Northern Ireland

Council repair Irish language street signs across Belfast following vandalism

South Belfast sign latest to be replaced following incidents in north of the city

SDLP councillor Gary McKeown with the vandalised sign at Haypark Avenue. PICTURE: GARY MCKEOWN

Belfast City Council has carried out repairs to five Irish language street signs in recent months after they were targeted by vandals.

The latest incident was identified by the council at the end of December at Haypark Avenue, close to the Ormeau Road in the south of the city.

The Irish wording on the dual language sign was removed. It follows vandalism to four signs in the north of the city in recent months.

SDLP councillor for the Botanic DEA, Gary McKeown, said he was “disappointed” at the latest incident.

“This achieves nothing and shows a lack of respect for things that matter to people. I’ve asked the council to repair it as soon as possible,” he said in a Facebook post.

A Belfast City Council spokesperson said the damage to the sign was identified on December 27, adding: “A replacement sign was ordered.”

The Haypark Avenue sign was one of five signs installed across the city with incorrect spelling in the Irish translation. The identified errors prompted the council to perform a “quality check” on all recently erected dual language street signage.
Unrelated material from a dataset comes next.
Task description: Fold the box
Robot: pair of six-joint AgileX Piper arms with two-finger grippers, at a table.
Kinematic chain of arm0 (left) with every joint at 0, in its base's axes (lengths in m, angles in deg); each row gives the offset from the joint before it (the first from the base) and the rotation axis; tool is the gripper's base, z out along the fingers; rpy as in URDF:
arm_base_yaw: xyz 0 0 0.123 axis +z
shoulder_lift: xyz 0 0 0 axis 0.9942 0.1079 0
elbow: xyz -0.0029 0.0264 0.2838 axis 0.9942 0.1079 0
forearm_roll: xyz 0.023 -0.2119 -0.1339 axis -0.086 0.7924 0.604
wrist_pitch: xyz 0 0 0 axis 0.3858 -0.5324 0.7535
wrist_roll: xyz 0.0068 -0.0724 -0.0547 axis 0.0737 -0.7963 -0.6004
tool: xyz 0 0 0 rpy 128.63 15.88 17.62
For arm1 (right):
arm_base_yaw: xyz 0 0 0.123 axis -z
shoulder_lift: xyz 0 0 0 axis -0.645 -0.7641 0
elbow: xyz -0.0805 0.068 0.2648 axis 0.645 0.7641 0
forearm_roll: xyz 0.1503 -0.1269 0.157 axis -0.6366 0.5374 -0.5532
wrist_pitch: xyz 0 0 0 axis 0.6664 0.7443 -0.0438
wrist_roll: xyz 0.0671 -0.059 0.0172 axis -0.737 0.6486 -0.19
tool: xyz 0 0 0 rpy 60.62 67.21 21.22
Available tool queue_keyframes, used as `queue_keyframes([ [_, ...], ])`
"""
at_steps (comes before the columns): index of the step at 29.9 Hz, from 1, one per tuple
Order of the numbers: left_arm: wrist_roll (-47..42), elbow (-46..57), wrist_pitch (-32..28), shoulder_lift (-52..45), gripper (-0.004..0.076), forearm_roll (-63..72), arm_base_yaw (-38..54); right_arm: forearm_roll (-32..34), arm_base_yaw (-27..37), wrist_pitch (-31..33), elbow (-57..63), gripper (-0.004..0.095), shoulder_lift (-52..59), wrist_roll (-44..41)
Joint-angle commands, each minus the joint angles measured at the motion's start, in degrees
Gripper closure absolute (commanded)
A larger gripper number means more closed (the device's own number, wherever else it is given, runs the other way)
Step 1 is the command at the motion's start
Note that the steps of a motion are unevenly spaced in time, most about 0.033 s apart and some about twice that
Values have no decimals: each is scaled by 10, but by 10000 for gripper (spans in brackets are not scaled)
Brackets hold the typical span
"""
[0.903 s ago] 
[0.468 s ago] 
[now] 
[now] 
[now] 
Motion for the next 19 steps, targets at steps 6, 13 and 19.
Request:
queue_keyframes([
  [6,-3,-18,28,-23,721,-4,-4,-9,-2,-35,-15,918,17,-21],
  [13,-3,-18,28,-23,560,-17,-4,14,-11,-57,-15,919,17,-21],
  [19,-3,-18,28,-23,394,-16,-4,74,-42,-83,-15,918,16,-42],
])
In October, four dual language signs were targeted in the Downview Park West area, close to the Antrim Road in north Belfast.
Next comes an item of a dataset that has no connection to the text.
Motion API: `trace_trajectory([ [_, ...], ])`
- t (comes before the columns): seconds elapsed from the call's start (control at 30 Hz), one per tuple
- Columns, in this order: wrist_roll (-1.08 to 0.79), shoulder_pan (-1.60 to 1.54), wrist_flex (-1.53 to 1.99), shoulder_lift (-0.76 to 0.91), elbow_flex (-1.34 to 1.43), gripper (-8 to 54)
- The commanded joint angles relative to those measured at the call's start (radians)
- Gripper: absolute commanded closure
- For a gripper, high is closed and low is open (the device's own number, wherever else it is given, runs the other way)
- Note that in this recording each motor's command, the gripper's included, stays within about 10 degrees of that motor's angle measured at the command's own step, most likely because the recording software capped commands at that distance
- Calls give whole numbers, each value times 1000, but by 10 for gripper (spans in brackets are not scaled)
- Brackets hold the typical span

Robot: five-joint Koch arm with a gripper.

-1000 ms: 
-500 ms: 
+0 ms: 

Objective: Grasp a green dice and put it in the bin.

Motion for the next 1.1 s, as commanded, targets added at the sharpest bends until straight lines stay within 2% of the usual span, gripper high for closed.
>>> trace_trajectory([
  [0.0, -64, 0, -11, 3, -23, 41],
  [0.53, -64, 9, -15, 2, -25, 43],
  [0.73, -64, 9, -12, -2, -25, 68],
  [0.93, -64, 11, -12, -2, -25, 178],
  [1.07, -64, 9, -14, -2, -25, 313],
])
A council spokesperson said spray paint was used on the Irish wording, and that local residents cleaned the signs before a contractor arrived to assess the damage.

One of the signs required full replacement, while the other three only required further cleaning work.

North Belfast SDLP councillor Carl Whyte said following the incidents in October: “The only reason I can see why anyone would do this is prejudice and bigotry. It must stop.”

A new council policy on dual language signs came into effect in June of last year, making it easier for residents to apply for signs featuring Irish in their streets.

One resident or councillor can make an application for a street - including for a sign featuring Ulster Scots or other languages such as Mandarin - which can go forward for approval by the council upon gaining the support of 15% of residents on the electoral register.

The cost of erecting a dual language sign is estimated at around £1000.